Reg No
13312023
Rating
Regional
Categories of Special Interest
Architectural, Artistic
Previous Name
Keogh
Original Use
House
In Use As
House
Date
1800 - 1836
Coordinates
220243, 268599
Date Recorded
22/07/2005
Date Updated
--/--/--
Detached four-bay two-storey house, extant 1836, on a rectangular plan originally forming part of six-bay two-storey house with shopfront to ground floor. Pitched slate roof with ridge tiles, rendered chimney stacks having corbelled stepped stringcourses below capping supporting terracotta pots, and cast-iron rainwater goods on rendered cut-limestone eaves. Rendered, ruled and lined wall to front (north) elevation; roughcast walls (remainder). Shopfront to ground floor with pilasters on fluted pedestals on plinths supporting ogee cornice on frieze. Square-headed window openings with drag edged cut-limestone sills, and concealed dressings framing replacement uPVC casement windows replacing two-over-two timber sash windows.

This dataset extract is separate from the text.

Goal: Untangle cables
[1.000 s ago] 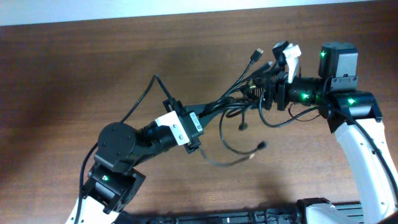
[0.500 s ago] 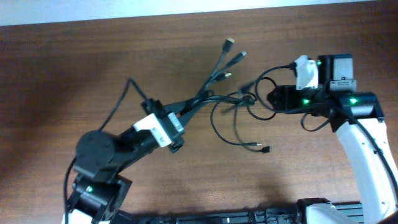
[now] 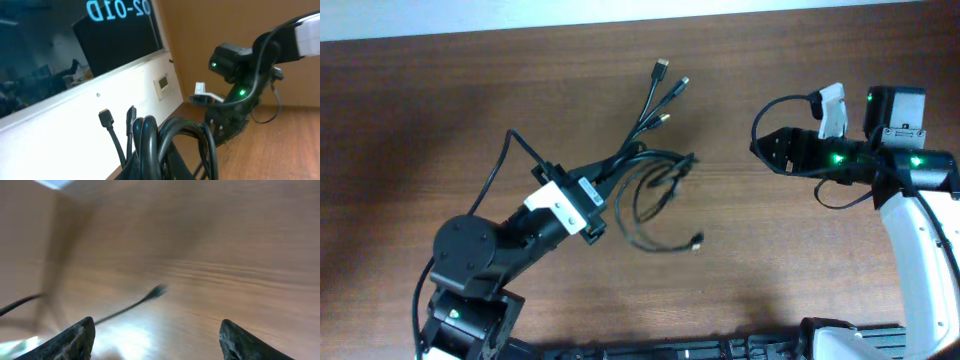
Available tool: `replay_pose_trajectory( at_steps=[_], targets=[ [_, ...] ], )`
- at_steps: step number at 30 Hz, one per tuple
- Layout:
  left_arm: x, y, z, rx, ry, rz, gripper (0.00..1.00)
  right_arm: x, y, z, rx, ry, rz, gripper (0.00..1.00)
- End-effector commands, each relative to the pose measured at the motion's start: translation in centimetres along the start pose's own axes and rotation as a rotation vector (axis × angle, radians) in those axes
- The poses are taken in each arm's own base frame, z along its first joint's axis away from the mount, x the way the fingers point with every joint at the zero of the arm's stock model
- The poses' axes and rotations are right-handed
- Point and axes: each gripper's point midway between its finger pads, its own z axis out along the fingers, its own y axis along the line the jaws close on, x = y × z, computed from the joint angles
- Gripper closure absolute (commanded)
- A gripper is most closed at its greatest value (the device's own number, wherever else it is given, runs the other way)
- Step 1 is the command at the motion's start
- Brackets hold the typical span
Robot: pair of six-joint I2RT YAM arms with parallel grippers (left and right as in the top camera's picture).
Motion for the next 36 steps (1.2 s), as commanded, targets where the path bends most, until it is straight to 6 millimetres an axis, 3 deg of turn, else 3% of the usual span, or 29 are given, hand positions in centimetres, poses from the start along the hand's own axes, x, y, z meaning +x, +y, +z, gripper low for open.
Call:
replay_pose_trajectory(
  at_steps=[1,4,11,14,18,25,31,36],
  targets=[
    [0.7,1.4,0.8,-0.054,0.026,0.006,1.0,-0.2,5.7,-1.2,-0.332,-0.002,-0.05,0.22],
    [2.3,1.7,2.0,-0.045,0.06,-0.022,1.0,-0.3,9.7,-3.1,-0.587,-0.004,-0.103,0.21],
    [4.4,2.5,4.6,-0.043,0.068,-0.182,1.0,-0.4,10.5,-3.8,-0.615,-0.004,-0.083,0.22],
    [4.5,1.9,5.6,-0.018,0.051,-0.201,1.0,-1.5,9.7,-3.5,-0.492,-0.048,-0.03,0.21],
    [4.6,1.7,6.0,-0.025,0.052,-0.202,1.0,-3.1,11.5,-3.9,-0.348,-0.188,-0.075,0.21],
    [4.4,1.7,6.0,-0.026,0.043,-0.204,1.0,-0.9,15.9,-2.4,-0.276,-0.212,-0.093,0.22],
    [3.8,0.4,6.3,0.01,0.028,-0.21,1.0,-1.9,14.6,-1.3,-0.134,-0.29,-0.032,0.22],
    [3.7,0.2,6.4,0.017,0.023,-0.21,1.0,-2.0,12.1,0.6,-0.026,-0.266,0.013,0.33]
  ],
)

Square-headed window openings (east) with sills, and concealed dressings framing two-over-two timber sash windows having exposed sash boxes. Road fronted.

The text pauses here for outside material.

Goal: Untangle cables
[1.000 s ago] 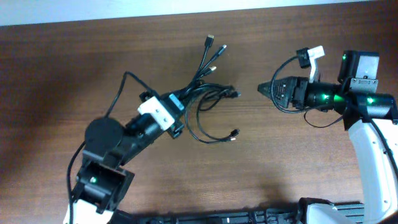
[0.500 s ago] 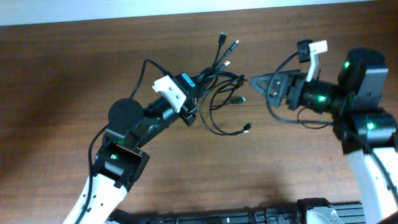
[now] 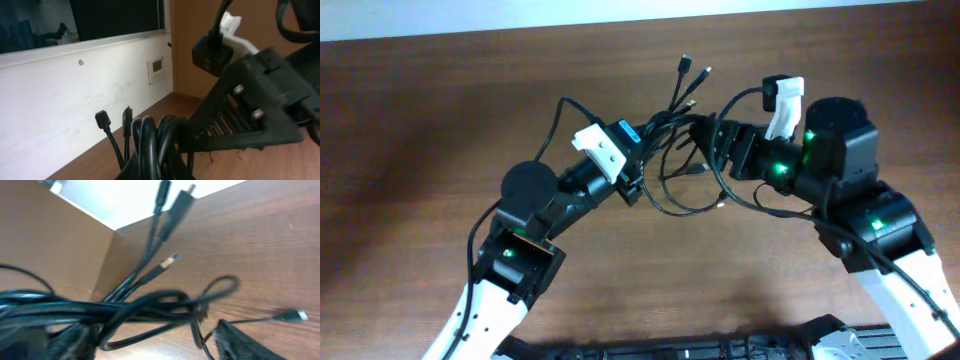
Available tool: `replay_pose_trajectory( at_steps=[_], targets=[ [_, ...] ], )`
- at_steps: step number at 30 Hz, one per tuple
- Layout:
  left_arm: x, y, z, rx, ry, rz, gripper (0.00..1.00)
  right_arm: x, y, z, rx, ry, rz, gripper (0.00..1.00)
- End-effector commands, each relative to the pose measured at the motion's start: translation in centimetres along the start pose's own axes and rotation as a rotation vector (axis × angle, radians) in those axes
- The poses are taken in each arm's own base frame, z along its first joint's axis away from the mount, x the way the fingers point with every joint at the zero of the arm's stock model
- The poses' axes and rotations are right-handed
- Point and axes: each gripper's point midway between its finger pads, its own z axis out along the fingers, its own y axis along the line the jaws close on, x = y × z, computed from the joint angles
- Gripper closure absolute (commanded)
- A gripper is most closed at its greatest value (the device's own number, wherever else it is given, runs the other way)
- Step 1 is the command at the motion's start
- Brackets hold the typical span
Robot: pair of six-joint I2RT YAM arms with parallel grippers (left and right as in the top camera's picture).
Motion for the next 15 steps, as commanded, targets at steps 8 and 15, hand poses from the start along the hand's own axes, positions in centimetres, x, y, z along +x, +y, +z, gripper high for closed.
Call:
replay_pose_trajectory(
  at_steps=[8,15],
  targets=[
    [-1.6,0.5,-0.2,-0.044,-0.041,0.004,1.0,0.4,-5.2,0.2,0.26,-0.015,0.051,0.46],
    [-2.4,0.8,-0.9,-0.072,-0.056,0.032,1.0,0.0,-8.2,-0.9,0.427,-0.063,0.051,0.47]
  ],
)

A house surviving as an interesting relic of the original Ardagh before its transformation as a picturesque estate village (1860-4) by Sir Thomas John Fetherston (1824-69) and the dowager Lady Frances Elizabeth Fetherston (née Solly) (1800-65): the house, originally six windows wide, is included in a streetscape (1836) by Thomas Creswick (1811-69) which, as an engraving by Edward Francis Finden (1791-1857), was used to illustrate the third volume of The Miscellaneous Works of Oliver Goldsmith (1837). The compact plan; the gently tapering silhouette; and the slight diminishing in scale of the openings on each floor producing a graduated visual impression, all contribute to its architectural interest. The traditional shopfront, making extensive use of Classical detailing, is a very good example of a type once ubiquitous in Irish towns and villages but now increasingly endangered.